Human MCF-7 breast cancer cells have been studied to determine their suitability as an autocrine model for the synthesis, secretion and action of insulin-like growth factor-I (IGF-I). Secretion of immunoreactive (ir-) IGF-I into serum-free medium was very low (<500 pg/106 cells per day). Northern blot hybridization detected at least two IGF-I messenger RNA transcripts (∼4·6 and ∼1·8 kb) which were similar in size to those reported in other human and rat tissues. IGF-II mRNA was also detected but at low abundance. Cell proliferation was stimulated in a dose-responsive manner by exogenous IGF-I (10–30 ng/ml). Addition of a monoclonal antibody against IGF-I to MCF-7 cells in serum-free medium caused an inhibition of cell proliferation, suggesting that endogenous locally produced IGF-I does play an autocrine/paracrine role in MCF-7 cell growth. Proliferation of MCF-7 cells was sensitive to oestradiol (10 nm) in the absence but not in the presence of the weakly oestrogenic pH indicator phenol red. Neither IGF-I secretion nor IGF-I mRNA synthesis, however, was affected by addition of oestradiol.
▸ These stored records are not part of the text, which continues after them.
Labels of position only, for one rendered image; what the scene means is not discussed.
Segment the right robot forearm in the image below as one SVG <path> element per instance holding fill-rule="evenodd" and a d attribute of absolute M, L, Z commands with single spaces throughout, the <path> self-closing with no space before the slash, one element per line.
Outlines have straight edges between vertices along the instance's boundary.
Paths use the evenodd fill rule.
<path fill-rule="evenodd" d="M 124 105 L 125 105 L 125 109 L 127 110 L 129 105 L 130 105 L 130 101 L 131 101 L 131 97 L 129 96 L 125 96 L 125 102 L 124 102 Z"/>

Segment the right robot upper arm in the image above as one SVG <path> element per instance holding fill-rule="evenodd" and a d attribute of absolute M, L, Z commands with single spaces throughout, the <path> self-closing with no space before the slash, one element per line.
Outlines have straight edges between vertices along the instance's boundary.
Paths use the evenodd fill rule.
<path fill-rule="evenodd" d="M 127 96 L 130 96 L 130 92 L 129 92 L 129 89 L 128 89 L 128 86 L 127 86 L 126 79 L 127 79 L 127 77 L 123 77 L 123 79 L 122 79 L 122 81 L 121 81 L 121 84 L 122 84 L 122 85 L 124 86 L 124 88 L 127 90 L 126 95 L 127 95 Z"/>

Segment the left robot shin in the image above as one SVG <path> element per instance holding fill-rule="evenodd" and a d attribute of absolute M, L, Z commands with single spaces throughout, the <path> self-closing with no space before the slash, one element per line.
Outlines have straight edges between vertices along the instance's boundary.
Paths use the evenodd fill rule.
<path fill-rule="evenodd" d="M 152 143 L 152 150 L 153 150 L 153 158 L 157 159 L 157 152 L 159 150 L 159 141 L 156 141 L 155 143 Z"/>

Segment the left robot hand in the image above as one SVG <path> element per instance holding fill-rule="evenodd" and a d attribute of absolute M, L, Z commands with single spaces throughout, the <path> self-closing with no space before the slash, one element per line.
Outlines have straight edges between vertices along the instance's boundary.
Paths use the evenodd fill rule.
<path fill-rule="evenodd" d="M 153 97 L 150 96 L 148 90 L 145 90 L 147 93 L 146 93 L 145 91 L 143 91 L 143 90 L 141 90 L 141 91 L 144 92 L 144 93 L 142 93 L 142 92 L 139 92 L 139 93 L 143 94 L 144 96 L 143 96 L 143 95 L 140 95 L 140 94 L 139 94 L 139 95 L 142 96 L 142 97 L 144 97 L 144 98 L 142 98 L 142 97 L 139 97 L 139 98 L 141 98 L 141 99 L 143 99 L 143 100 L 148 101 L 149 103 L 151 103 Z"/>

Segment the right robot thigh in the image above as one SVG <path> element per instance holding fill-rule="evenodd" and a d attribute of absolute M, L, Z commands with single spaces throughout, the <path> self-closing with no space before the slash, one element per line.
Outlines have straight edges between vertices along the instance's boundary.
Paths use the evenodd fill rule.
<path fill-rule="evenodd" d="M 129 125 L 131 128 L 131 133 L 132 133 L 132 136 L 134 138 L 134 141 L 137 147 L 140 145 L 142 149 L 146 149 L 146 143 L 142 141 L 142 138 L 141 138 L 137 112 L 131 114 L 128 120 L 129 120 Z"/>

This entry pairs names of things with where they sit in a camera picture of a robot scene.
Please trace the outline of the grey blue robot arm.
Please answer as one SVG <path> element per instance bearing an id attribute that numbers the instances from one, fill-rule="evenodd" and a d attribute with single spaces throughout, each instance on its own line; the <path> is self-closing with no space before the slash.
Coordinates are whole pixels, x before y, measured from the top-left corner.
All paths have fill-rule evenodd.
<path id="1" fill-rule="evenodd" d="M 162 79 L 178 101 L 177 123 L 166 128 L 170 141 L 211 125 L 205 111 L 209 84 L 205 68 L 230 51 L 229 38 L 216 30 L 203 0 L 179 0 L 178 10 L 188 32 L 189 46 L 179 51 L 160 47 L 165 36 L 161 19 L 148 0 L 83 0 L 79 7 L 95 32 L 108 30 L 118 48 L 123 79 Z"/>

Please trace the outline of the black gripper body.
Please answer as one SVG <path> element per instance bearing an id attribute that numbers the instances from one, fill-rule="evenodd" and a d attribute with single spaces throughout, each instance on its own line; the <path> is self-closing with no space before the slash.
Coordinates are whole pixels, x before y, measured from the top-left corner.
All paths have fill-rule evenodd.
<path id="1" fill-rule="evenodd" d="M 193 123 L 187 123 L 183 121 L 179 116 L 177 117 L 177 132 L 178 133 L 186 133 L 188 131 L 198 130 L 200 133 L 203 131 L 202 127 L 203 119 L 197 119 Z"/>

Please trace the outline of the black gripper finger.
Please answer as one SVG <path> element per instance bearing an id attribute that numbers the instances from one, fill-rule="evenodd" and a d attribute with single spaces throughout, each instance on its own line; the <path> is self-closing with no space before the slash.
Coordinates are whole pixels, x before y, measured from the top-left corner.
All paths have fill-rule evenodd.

Similarly, GH, dexamethasone or dexamethasone plus oestradiol had no effect on either parameter.

These data indicate that MCF-7 cells synthesize, secrete and respond to IGF-I. The very low levels of ir-IGF-I produced and their apparent lack of hormonal modulation suggest, however, that further studies are required to establish whether IGF-I plays a major physiological role in growth and development of MCF-7 cells.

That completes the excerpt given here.